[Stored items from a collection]
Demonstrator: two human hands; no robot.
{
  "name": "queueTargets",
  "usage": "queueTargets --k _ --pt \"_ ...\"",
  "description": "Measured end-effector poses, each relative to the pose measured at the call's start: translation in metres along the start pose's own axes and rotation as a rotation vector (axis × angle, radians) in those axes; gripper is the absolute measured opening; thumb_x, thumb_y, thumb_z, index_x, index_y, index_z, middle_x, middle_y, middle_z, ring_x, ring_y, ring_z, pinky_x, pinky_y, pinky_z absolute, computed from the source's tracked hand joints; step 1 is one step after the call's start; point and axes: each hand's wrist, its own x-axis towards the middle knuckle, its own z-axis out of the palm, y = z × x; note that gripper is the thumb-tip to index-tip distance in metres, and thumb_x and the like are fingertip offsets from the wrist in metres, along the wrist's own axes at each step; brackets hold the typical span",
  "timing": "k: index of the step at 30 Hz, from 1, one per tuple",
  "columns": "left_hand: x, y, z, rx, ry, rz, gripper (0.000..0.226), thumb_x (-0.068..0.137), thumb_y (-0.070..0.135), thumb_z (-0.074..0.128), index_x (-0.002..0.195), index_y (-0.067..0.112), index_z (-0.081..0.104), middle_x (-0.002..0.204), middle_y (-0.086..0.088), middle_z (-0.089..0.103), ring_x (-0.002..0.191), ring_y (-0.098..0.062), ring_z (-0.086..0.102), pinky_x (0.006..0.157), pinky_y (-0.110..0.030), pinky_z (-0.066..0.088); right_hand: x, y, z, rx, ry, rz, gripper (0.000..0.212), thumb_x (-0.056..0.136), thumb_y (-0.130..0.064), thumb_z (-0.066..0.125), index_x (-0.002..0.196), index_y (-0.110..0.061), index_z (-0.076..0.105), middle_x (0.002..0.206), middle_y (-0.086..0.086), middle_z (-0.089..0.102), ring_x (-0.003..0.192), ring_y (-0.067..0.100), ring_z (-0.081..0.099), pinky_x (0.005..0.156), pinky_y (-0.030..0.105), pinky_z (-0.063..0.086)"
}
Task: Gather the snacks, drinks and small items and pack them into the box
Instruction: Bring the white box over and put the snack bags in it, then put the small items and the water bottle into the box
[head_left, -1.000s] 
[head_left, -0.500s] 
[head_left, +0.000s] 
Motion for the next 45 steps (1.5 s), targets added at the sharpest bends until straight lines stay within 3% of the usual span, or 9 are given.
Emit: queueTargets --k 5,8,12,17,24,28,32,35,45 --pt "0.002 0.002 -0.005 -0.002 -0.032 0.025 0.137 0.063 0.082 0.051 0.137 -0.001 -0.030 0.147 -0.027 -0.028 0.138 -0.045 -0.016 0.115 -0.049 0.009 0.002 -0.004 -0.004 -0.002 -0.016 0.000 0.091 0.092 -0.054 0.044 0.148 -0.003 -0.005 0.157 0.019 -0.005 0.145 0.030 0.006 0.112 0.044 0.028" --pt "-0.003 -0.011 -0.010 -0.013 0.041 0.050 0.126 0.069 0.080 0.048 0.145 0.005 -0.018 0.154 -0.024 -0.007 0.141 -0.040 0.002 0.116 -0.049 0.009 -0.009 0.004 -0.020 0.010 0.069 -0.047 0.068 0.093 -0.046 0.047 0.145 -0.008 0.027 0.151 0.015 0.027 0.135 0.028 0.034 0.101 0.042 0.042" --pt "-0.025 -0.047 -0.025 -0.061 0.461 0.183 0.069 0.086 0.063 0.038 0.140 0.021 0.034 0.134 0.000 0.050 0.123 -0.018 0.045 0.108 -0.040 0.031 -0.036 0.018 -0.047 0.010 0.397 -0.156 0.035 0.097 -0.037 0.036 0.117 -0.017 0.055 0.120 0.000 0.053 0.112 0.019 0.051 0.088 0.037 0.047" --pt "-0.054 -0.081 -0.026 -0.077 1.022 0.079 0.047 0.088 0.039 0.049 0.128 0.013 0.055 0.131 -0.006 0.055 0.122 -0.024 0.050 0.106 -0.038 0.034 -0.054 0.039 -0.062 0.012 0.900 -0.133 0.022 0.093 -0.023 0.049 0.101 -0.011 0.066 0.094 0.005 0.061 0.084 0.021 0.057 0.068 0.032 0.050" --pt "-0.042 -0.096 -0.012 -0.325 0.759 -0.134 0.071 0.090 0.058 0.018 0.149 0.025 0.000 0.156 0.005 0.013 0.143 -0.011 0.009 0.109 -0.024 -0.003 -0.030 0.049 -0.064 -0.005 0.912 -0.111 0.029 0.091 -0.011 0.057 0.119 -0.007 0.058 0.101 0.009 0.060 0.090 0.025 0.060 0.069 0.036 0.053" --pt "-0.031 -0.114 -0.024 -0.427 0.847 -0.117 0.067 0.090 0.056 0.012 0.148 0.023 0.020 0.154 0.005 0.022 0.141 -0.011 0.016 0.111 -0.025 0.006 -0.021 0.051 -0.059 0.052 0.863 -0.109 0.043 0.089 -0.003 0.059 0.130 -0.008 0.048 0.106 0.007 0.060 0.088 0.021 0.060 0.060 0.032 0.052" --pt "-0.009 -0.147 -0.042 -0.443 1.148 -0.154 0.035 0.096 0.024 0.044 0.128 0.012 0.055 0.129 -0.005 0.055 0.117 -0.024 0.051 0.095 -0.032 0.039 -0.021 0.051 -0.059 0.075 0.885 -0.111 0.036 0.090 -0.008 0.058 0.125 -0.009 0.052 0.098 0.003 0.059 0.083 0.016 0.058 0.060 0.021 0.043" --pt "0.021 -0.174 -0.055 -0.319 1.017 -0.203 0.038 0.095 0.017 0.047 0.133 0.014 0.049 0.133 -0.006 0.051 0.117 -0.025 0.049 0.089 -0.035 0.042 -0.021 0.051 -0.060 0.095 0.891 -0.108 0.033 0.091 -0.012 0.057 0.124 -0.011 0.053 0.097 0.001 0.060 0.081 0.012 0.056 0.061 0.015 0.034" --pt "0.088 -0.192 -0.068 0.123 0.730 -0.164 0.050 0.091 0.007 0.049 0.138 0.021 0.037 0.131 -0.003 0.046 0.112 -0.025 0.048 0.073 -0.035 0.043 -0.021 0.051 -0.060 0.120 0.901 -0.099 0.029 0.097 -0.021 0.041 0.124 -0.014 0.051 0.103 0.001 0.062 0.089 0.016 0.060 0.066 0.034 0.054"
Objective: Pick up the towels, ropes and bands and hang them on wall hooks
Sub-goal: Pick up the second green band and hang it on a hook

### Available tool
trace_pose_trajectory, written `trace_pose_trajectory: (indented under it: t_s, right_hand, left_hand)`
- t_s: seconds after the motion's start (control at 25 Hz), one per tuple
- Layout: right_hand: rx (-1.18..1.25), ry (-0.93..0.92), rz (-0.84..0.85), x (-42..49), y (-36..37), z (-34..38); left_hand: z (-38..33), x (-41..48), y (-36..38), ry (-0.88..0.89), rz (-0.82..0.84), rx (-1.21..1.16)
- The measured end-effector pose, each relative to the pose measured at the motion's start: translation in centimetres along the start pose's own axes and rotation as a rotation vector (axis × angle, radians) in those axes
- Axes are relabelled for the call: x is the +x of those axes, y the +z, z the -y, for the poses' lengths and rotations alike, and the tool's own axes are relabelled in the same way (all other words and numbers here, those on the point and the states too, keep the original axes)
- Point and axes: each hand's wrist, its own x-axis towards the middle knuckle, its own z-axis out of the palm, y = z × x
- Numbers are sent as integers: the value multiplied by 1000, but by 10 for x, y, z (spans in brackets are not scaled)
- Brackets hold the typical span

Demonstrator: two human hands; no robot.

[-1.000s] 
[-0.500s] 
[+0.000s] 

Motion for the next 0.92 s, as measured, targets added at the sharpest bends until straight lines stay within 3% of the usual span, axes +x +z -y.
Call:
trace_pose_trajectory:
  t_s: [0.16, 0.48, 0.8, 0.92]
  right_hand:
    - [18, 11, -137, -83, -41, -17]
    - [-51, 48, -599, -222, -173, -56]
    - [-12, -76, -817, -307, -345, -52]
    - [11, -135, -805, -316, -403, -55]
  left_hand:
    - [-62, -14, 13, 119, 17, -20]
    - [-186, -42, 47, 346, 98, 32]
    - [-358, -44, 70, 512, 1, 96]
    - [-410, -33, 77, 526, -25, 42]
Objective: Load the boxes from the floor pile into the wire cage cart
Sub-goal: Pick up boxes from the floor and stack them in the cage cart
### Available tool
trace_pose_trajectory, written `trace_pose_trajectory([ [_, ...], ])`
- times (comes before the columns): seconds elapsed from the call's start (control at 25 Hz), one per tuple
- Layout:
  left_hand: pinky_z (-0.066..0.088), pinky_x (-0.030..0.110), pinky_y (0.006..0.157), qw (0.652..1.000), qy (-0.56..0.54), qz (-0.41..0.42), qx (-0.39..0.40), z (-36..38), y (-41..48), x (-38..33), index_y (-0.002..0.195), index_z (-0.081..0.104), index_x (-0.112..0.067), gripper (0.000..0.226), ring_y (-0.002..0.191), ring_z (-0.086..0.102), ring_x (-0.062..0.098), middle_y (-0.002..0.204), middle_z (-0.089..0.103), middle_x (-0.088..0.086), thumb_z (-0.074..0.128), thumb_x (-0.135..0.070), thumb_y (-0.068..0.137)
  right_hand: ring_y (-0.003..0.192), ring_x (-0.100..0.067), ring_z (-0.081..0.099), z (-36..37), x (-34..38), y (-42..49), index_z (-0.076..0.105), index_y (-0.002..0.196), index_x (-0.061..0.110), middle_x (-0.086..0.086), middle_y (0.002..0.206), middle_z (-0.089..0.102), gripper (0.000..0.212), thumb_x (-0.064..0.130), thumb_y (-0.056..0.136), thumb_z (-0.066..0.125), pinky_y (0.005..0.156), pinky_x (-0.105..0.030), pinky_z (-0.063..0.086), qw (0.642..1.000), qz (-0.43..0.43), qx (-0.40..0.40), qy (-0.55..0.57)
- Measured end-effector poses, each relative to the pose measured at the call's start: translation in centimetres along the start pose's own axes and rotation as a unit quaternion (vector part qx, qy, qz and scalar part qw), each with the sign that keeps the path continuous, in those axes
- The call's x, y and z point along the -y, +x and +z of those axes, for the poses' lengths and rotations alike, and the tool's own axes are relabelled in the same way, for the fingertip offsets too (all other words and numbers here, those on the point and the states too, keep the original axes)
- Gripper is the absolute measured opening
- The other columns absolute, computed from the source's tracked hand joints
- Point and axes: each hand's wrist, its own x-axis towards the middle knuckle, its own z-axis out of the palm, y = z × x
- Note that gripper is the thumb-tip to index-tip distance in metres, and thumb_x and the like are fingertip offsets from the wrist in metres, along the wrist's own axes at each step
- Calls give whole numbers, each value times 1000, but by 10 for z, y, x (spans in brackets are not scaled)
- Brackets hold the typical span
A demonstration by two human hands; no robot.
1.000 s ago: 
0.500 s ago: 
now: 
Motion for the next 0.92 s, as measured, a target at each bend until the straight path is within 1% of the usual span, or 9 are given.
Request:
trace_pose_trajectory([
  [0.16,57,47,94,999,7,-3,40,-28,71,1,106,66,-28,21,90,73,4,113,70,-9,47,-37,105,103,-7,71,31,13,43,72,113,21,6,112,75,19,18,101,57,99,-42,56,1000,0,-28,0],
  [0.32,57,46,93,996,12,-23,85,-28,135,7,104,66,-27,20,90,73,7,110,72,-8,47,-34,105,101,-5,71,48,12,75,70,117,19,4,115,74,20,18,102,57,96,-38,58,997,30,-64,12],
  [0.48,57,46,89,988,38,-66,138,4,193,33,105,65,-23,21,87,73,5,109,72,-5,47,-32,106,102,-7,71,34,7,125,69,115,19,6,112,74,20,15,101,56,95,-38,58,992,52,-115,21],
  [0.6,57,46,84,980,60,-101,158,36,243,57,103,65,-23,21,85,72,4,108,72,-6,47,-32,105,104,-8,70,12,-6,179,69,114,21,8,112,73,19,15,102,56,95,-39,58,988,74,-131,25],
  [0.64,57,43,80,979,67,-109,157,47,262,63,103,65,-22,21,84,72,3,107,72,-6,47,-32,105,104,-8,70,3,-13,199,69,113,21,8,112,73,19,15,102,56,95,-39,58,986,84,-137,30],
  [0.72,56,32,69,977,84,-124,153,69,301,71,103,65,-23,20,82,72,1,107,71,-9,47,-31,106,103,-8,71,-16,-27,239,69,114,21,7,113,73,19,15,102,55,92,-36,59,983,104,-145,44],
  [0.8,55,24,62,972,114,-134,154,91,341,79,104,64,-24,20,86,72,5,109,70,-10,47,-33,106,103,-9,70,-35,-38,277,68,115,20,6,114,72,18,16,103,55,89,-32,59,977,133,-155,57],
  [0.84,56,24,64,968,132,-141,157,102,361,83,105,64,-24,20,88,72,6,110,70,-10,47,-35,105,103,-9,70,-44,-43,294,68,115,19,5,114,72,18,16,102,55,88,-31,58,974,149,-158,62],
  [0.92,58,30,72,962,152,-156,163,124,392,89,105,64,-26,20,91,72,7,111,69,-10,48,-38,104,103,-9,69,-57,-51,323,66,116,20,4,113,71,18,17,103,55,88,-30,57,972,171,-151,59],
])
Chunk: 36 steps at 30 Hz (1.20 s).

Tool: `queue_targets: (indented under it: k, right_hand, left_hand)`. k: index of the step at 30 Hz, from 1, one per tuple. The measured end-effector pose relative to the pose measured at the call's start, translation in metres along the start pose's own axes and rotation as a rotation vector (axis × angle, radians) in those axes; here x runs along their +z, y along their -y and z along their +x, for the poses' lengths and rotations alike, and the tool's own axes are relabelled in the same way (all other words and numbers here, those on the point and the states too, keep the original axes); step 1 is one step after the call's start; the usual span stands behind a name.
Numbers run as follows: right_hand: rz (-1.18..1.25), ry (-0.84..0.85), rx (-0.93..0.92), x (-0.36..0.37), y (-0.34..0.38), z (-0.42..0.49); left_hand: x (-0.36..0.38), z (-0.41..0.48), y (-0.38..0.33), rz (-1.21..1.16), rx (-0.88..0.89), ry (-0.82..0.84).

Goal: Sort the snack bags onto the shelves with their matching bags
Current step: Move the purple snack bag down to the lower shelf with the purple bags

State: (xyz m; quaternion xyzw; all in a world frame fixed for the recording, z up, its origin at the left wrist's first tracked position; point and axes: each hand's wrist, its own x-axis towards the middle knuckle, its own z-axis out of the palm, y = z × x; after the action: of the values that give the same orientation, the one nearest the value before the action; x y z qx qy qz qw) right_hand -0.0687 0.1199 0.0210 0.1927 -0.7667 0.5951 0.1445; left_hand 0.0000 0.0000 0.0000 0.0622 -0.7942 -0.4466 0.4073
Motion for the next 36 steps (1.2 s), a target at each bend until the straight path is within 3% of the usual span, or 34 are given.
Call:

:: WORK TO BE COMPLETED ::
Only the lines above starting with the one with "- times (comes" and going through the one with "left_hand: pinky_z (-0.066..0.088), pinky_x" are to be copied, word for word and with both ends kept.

:: SOLUTION ::
- times (comes before the columns): seconds elapsed from the call's start (control at 25 Hz), one per tuple
- Layout:
  left_hand: pinky_z (-0.066..0.088), pinky_x (-0.030..0.110), pinky_y (0.006..0.157), qw (0.652..1.000), qy (-0.56..0.54), qz (-0.41..0.42), qx (-0.39..0.40), z (-36..38), y (-41..48), x (-38..33), index_y (-0.002..0.195), index_z (-0.081..0.104), index_x (-0.112..0.067), gripper (0.000..0.226), ring_y (-0.002..0.191), ring_z (-0.086..0.102), ring_x (-0.062..0.098), middle_y (-0.002..0.204), middle_z (-0.089..0.103), middle_x (-0.088..0.086), thumb_z (-0.074..0.128), thumb_x (-0.135..0.070), thumb_y (-0.068..0.137)

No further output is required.